The relegation was also covered by La Gazzetta dello Sport of Italy ("River Plate goes to hell") and Brazilian Lance! ("Tragedy: River Plate is relegated"). Also in Brazil, the newspaper Folha reported that: "River Plate misses a penalty, draws at home and is relegated, in Argentina". In the United Kingdom, The Telegraph chose a more formal tone to describe the situation, only stating "River Plate was relegated for the first time in its history".
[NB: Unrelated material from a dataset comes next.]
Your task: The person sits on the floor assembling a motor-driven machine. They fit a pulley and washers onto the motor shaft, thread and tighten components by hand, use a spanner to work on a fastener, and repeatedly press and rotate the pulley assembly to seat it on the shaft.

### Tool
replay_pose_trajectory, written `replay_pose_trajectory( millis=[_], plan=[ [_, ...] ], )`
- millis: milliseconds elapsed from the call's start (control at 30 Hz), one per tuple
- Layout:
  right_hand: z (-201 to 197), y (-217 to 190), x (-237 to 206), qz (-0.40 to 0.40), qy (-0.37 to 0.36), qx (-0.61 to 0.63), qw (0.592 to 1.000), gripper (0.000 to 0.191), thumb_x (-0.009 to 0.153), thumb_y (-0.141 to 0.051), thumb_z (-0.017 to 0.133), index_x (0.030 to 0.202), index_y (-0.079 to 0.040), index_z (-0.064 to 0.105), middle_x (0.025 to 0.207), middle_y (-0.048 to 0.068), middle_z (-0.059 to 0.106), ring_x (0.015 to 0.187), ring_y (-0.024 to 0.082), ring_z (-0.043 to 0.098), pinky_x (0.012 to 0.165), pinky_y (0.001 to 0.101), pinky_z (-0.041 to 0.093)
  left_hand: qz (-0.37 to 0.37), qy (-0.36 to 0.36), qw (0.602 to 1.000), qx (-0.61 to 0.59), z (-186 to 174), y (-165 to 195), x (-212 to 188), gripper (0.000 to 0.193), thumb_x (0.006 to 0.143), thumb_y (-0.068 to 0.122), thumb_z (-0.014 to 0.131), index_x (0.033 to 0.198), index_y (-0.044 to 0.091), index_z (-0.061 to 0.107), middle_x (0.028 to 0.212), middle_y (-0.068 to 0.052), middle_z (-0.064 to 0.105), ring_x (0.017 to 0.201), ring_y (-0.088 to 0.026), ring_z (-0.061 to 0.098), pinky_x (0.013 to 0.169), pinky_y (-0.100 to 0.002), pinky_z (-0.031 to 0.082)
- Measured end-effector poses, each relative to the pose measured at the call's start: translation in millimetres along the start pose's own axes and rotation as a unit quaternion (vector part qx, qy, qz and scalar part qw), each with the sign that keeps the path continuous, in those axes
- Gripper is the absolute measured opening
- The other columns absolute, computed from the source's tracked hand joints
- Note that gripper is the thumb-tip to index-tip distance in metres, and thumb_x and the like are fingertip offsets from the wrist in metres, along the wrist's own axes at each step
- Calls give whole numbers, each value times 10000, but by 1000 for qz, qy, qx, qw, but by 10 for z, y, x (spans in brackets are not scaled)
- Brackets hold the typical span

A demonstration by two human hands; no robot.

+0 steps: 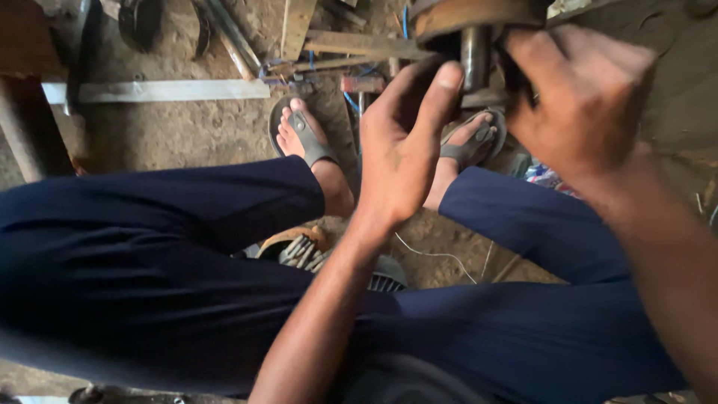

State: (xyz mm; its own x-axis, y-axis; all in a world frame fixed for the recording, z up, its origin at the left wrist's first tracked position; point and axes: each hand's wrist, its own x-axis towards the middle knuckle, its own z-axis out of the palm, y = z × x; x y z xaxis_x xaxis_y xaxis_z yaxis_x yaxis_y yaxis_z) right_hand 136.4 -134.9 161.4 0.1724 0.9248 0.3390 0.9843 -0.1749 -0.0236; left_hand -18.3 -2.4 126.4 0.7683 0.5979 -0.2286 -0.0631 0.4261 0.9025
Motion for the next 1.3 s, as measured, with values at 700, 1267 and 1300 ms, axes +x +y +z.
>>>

=== Repercusion on players ===
Some notable former players of River Plate expressed their sorrow after the relegation, among them were Alfredo Di Stéfano, who stated "it's simply enough to make you cry. I'm so sorry. It hurts all of us who carry this feeling for the glorious River Plate in our hearts. So many doubts were evident, so many changes of direction, a lack of serenity, while Norberto Alonso said: "I haven't realised yet, I haven't had my work cut out for me, even though I was aware of the things that were happening. In fact, I had to go to a clinic to have my blood pressure checked because I was experiencing chest pains. I'm going through a terrible time".

=== Passarella's role ===
Most of River Plate fans blamed president Daniel Passarella for the relegation to the second division, making him responsible for the downfall. Nevertheless, Passarella has always denied such accusations. In 2023, he attended Estadio Monumental for the first time since River Plate was relegated to participate in a celebration to honor players of the club that had won a FIFA World Cup with Argentina.